Your task: The lines to find are those in the entries that hold the word "finger"; copy every one of them.
··· Dataset extract ···
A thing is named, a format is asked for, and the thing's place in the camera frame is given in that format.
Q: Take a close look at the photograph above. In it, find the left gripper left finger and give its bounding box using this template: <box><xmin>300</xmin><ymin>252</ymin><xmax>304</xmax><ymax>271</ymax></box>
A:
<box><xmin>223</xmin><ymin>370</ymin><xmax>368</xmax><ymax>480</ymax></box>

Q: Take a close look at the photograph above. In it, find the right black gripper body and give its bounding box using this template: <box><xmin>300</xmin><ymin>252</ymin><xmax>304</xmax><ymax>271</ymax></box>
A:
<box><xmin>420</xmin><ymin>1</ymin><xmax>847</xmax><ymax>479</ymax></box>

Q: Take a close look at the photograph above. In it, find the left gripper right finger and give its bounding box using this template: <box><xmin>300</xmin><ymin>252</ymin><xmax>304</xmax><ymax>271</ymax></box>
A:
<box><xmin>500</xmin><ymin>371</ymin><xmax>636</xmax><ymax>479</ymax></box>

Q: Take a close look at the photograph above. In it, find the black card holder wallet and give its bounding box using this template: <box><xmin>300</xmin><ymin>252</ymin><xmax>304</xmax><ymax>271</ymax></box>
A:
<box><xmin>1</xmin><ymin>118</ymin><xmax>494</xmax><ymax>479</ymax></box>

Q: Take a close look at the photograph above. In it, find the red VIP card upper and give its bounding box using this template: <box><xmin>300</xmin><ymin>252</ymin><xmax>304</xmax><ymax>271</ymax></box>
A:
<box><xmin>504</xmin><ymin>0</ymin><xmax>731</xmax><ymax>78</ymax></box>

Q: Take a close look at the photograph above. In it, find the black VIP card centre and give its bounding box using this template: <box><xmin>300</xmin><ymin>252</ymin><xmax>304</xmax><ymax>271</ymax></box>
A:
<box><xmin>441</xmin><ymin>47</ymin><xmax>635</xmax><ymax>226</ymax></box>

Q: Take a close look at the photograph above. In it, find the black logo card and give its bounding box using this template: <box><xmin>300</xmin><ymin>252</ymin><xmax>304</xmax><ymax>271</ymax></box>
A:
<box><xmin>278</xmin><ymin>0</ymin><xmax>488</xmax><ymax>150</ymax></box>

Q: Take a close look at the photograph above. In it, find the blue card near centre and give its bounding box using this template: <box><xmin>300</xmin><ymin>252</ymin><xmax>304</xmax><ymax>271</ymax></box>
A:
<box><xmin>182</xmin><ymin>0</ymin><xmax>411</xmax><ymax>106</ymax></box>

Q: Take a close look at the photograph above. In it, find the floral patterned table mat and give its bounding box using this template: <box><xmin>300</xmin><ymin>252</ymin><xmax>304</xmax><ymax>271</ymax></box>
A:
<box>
···
Exercise solution:
Q: Take a close look at the photograph above. In it, find the left gripper left finger and give its bounding box using this template: <box><xmin>300</xmin><ymin>252</ymin><xmax>304</xmax><ymax>271</ymax></box>
Q: Take a close look at the photograph above. In it, find the left gripper right finger and give its bounding box using this template: <box><xmin>300</xmin><ymin>252</ymin><xmax>304</xmax><ymax>271</ymax></box>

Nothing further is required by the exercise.